*** Opening Exercise inputs ***
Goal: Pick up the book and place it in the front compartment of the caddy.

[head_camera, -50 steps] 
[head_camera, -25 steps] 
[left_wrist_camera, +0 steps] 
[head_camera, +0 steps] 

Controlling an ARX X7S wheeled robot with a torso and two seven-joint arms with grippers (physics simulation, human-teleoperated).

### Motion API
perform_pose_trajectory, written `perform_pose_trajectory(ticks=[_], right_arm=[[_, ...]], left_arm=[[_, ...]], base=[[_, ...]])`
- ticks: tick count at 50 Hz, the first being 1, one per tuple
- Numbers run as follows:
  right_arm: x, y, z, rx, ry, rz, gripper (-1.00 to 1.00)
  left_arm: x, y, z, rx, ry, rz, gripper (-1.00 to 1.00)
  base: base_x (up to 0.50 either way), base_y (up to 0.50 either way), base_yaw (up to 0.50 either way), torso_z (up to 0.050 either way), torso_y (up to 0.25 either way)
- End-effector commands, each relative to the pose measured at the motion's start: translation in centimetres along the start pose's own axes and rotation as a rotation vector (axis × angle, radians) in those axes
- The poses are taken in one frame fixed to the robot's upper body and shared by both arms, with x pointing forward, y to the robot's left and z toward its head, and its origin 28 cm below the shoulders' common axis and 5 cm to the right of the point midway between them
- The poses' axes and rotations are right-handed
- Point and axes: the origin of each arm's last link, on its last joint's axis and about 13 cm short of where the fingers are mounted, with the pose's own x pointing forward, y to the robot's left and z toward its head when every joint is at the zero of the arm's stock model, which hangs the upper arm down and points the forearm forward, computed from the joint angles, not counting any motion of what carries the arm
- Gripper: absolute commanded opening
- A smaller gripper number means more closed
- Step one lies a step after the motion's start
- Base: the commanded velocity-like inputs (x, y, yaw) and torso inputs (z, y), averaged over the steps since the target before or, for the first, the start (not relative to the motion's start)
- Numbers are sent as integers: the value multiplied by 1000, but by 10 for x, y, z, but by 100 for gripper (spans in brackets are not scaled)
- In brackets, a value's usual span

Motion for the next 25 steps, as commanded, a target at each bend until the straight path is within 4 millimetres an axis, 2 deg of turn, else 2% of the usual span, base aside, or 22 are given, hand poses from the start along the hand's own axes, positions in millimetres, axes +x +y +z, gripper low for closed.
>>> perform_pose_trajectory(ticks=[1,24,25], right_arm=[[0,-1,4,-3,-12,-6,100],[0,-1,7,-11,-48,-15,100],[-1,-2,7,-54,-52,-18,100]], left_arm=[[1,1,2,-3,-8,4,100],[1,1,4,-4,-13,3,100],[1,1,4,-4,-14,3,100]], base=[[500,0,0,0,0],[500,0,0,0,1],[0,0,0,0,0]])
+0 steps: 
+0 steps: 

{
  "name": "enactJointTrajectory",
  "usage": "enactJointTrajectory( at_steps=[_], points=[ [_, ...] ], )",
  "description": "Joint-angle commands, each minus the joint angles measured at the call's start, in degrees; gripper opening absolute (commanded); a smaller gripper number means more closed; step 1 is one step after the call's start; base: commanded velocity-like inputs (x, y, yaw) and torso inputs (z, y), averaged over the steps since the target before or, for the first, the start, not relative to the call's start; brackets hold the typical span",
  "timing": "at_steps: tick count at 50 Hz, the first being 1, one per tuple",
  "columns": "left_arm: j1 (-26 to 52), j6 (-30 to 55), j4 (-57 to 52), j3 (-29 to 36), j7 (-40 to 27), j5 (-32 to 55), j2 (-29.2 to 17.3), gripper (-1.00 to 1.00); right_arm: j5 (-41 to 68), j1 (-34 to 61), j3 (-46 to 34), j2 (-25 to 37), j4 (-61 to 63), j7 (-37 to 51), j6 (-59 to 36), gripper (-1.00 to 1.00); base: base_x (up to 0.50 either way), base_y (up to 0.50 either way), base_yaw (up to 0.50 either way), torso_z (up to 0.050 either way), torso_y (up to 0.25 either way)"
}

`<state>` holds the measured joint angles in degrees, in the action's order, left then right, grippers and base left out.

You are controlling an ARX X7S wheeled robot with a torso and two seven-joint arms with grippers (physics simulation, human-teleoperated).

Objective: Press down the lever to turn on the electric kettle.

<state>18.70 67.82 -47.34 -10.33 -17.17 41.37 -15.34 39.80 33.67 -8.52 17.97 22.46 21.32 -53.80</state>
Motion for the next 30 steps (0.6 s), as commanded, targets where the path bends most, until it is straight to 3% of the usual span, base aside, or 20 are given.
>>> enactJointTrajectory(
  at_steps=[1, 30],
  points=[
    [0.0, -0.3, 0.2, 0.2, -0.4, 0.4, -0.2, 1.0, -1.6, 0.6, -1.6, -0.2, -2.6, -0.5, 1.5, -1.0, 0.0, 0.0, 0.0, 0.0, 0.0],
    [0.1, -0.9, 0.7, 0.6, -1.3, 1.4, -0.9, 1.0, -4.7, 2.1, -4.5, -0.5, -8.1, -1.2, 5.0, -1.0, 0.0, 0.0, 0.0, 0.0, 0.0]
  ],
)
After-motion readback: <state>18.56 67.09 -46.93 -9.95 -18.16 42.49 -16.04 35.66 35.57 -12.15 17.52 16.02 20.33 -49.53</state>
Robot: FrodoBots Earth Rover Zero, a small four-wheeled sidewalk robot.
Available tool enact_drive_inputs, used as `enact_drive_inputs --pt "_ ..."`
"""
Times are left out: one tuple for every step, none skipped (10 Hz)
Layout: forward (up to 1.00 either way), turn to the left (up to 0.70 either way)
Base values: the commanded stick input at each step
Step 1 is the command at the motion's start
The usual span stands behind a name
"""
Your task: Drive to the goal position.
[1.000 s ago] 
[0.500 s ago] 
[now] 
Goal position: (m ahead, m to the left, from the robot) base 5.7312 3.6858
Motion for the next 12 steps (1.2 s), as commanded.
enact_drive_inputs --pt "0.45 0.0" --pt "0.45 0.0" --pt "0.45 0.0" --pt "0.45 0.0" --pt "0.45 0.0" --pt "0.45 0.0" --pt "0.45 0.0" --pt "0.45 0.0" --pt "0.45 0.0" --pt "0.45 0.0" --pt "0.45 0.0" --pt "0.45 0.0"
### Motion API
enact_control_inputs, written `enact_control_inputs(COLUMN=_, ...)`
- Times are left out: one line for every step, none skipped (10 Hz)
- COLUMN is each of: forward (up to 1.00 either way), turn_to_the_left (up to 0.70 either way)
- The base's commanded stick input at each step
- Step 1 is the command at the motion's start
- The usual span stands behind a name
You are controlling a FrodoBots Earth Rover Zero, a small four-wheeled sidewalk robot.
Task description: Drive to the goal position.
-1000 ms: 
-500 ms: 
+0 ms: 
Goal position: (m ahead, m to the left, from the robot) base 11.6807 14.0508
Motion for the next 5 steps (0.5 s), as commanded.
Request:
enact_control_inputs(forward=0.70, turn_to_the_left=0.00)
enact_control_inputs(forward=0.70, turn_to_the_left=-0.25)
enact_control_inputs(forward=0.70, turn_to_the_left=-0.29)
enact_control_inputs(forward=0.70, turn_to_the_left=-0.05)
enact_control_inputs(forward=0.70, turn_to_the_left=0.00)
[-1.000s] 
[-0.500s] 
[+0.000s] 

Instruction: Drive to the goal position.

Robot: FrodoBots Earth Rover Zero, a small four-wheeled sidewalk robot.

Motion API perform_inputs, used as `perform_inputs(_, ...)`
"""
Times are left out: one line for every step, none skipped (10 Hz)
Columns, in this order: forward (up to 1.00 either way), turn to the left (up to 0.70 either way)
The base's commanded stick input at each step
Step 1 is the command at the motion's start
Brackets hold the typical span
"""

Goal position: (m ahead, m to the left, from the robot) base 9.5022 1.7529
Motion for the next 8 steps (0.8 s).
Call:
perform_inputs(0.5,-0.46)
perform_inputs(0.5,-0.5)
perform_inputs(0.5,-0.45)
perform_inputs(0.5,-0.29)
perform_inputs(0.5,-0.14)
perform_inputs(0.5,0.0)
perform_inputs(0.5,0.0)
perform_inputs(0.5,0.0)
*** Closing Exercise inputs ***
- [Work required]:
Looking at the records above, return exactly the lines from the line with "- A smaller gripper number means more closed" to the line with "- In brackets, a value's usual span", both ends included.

- [Output of the exercise]:
- A smaller gripper number means more closed
- Step one lies a step after the motion's start
- Base: the commanded velocity-like inputs (x, y, yaw) and torso inputs (z, y), averaged over the steps since the target before or, for the first, the start (not relative to the motion's start)
- Numbers are sent as integers: the value multiplied by 1000, but by 10 for x, y, z, but by 100 for gripper (spans in brackets are not scaled)
- In brackets, a value's usual span

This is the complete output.